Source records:
========

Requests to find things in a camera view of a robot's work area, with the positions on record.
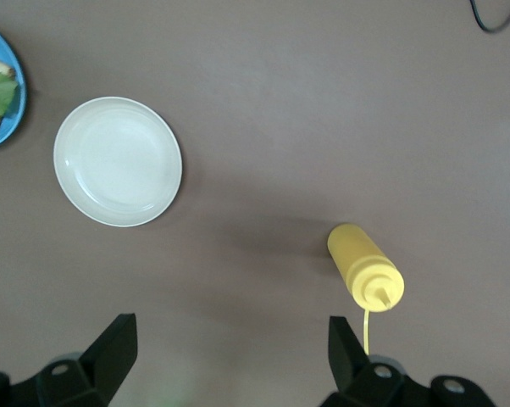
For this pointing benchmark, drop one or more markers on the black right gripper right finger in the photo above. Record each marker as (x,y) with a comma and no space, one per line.
(352,377)

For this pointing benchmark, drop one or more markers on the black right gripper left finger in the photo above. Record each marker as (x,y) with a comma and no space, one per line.
(102,364)

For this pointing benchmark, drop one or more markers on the yellow squeeze bottle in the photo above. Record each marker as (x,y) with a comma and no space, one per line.
(356,254)

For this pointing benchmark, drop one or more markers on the toasted bread slice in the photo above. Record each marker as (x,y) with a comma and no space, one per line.
(3,68)

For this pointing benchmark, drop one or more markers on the beige round plate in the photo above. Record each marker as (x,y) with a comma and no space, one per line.
(117,163)

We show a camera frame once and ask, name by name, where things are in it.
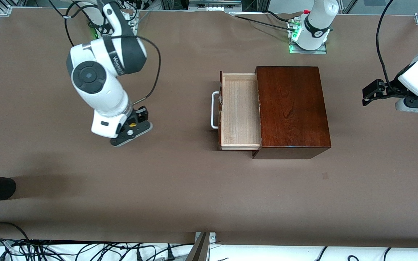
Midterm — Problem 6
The light wood drawer white handle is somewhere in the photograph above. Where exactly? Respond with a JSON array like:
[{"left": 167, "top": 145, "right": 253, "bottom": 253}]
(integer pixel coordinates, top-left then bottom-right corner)
[{"left": 211, "top": 71, "right": 262, "bottom": 151}]

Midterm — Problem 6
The brown table cover mat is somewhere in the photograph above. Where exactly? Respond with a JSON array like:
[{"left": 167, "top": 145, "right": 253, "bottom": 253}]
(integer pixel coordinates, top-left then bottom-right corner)
[{"left": 0, "top": 7, "right": 418, "bottom": 250}]

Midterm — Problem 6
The dark brown wooden cabinet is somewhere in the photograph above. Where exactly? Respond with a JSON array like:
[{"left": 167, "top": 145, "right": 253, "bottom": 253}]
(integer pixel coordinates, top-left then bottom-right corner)
[{"left": 251, "top": 66, "right": 332, "bottom": 160}]

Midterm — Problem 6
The dark metal beam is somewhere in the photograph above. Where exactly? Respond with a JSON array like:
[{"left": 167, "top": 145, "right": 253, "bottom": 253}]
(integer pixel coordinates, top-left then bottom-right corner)
[{"left": 185, "top": 232, "right": 210, "bottom": 261}]

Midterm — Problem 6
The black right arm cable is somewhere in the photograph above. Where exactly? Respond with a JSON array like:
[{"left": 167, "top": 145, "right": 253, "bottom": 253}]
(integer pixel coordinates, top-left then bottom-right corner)
[{"left": 64, "top": 0, "right": 161, "bottom": 106}]

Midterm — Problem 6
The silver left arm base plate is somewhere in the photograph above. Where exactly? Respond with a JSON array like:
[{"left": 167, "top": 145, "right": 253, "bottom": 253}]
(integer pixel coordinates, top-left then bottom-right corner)
[{"left": 289, "top": 20, "right": 328, "bottom": 55}]

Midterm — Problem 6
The black cable on table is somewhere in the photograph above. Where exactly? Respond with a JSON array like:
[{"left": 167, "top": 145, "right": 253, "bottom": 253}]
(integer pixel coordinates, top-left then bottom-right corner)
[
  {"left": 231, "top": 14, "right": 293, "bottom": 30},
  {"left": 265, "top": 10, "right": 295, "bottom": 23}
]

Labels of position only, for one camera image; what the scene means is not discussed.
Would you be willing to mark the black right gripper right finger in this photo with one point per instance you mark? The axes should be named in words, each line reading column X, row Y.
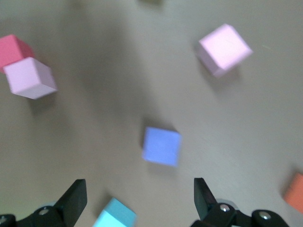
column 225, row 216

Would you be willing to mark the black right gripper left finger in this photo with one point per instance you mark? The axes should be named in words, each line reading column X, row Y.
column 47, row 217

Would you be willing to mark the light pink foam cube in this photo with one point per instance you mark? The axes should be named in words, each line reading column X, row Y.
column 23, row 75
column 225, row 47

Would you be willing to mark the red foam cube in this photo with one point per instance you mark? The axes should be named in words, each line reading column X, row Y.
column 11, row 49

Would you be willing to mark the teal foam cube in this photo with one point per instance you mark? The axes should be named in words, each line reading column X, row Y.
column 113, row 215

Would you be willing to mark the orange foam cube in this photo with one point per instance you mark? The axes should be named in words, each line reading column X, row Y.
column 296, row 194

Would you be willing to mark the purple foam cube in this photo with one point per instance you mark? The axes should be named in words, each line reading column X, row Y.
column 161, row 146

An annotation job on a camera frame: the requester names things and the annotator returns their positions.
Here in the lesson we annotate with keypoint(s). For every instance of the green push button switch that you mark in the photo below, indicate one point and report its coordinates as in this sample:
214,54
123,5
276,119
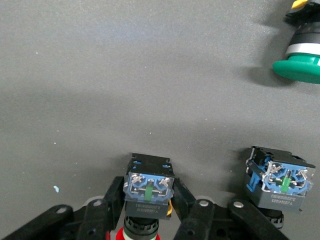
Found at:
300,67
282,180

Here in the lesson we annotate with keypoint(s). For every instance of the red push button switch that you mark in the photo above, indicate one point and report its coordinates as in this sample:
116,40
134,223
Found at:
148,185

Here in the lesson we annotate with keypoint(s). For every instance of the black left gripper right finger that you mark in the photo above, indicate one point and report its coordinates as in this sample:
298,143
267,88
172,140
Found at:
207,220

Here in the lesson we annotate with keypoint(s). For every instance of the dark grey table mat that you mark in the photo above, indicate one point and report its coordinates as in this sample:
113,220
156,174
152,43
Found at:
100,75

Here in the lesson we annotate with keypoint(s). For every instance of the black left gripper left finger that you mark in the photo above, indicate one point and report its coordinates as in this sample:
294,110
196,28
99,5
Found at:
100,212

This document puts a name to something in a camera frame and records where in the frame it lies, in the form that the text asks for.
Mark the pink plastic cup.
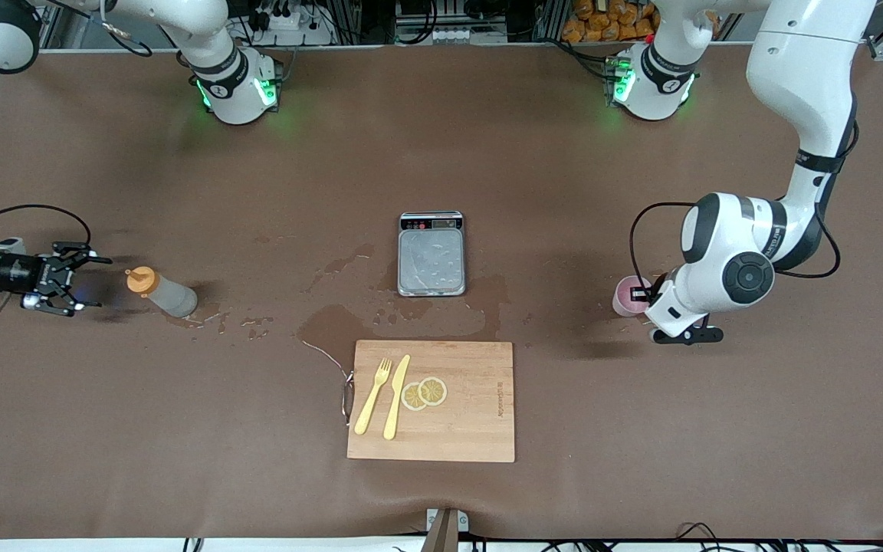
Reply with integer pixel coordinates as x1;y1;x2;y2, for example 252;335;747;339
612;276;653;317

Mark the sauce bottle with orange cap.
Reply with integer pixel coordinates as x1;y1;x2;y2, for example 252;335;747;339
126;266;199;319

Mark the brown table mat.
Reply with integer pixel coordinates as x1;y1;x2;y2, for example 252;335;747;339
0;42;883;541

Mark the silver kitchen scale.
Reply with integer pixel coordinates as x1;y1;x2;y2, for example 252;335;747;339
397;211;467;298

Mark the wooden cutting board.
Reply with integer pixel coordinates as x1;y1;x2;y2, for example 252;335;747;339
346;340;517;464

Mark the bag of orange snacks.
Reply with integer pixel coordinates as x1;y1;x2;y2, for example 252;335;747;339
562;0;661;43

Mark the yellow plastic knife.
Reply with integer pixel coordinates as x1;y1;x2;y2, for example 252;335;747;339
382;354;412;442

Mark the yellow plastic fork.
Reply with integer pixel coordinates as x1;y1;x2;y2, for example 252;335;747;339
354;357;394;436

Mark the white power strip with plugs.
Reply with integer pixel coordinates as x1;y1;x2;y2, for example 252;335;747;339
254;8;335;47

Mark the long white power strip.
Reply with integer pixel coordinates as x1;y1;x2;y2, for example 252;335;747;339
396;28;508;45

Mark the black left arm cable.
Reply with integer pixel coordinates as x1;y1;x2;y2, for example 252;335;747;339
629;115;862;291

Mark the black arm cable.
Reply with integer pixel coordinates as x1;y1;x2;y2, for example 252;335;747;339
0;204;92;317
629;115;862;291

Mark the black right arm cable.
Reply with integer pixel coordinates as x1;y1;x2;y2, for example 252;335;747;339
0;204;92;317

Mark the thin silver cord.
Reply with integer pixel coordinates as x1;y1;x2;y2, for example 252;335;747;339
301;338;353;379

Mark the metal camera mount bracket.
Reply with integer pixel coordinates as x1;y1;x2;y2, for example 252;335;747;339
420;508;470;552

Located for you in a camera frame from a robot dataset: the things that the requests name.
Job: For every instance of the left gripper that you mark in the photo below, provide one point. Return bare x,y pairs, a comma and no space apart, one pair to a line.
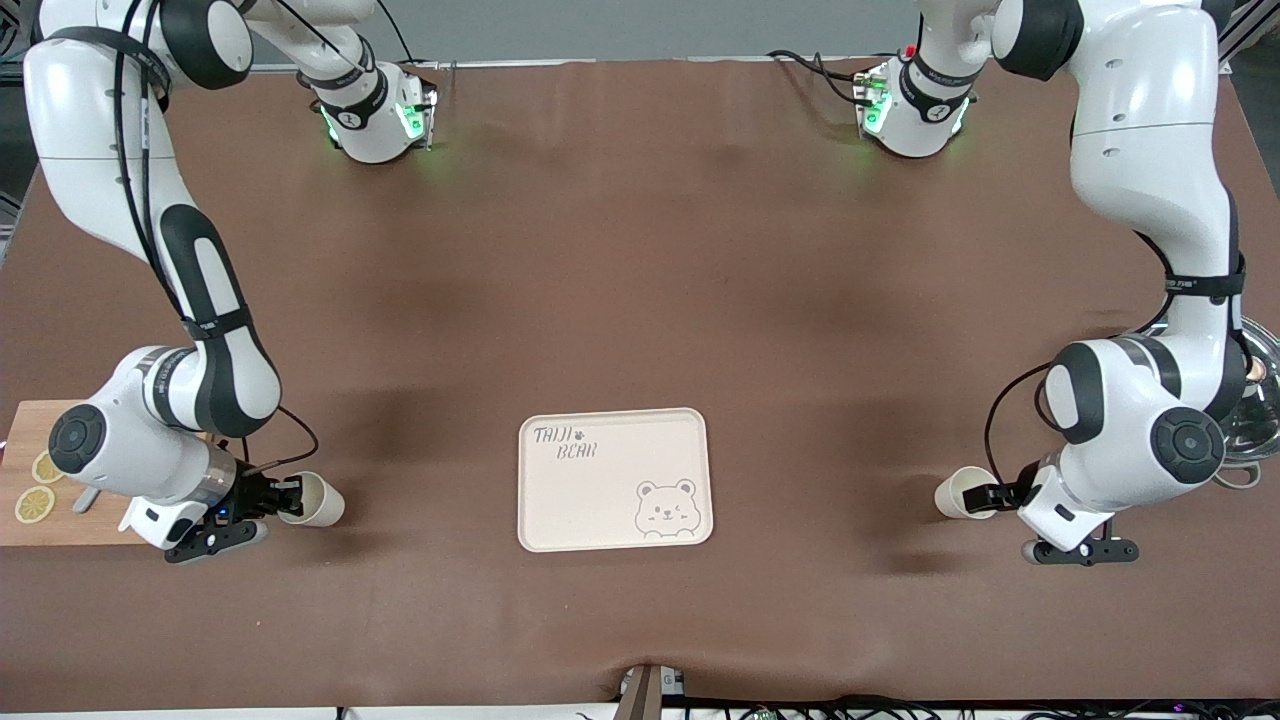
1022,492

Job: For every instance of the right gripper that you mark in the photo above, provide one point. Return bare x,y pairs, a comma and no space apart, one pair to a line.
251,493

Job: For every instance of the white IKEA cup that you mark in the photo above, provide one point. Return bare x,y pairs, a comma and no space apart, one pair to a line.
955,492
320,503

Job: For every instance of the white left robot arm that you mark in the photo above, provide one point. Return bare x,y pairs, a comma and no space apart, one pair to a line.
1150,150

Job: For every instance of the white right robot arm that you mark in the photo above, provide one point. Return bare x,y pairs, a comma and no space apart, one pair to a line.
90,150

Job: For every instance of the grey plastic knife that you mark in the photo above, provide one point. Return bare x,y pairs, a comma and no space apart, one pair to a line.
85,500

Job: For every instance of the lemon slice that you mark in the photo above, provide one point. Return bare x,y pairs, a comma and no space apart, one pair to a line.
34,504
42,468

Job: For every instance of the grey-green electric cooking pot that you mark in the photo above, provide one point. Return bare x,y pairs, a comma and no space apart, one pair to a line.
1240,478

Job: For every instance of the wooden cutting board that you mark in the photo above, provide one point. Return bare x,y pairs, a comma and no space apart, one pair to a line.
20,535

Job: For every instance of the glass pot lid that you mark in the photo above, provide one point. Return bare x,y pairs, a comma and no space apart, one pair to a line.
1260,420

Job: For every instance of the beige bear print tray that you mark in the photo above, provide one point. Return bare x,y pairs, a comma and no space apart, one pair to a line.
615,480

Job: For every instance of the brown table cover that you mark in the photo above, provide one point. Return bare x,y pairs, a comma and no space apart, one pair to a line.
640,300

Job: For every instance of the grey table edge bracket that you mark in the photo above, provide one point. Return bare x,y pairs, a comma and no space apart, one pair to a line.
645,692

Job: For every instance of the aluminium frame profile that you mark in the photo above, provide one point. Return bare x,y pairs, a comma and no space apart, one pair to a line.
1245,25

========

What this task involves:
Copy out the line holding "Job: For every instance of the glass". Then copy every later line of the data, unchanged, through the last one.

Result for this task:
Job: For every instance of the glass pot lid that you mark in the photo above, provide one point. Return bare x,y pairs, a comma and no space apart, one pair to a line.
1260,420

Job: For every instance of the beige bear print tray that you mark in the photo above, provide one point. Return bare x,y pairs, a comma and no space apart, one pair to a line.
615,480

Job: For every instance of the brown table cover that you mark in the photo above, provide one point. Return bare x,y pairs, a comma and no space apart, one pair to a line.
640,300

Job: For every instance of the grey table edge bracket that you mark in the photo above, provide one point. Return bare x,y pairs, a comma and no space apart, one pair to a line.
645,692

Job: For every instance of the aluminium frame profile that you mark in the photo above, provide one point. Return bare x,y pairs, a comma and no space apart, one pair to a line.
1245,25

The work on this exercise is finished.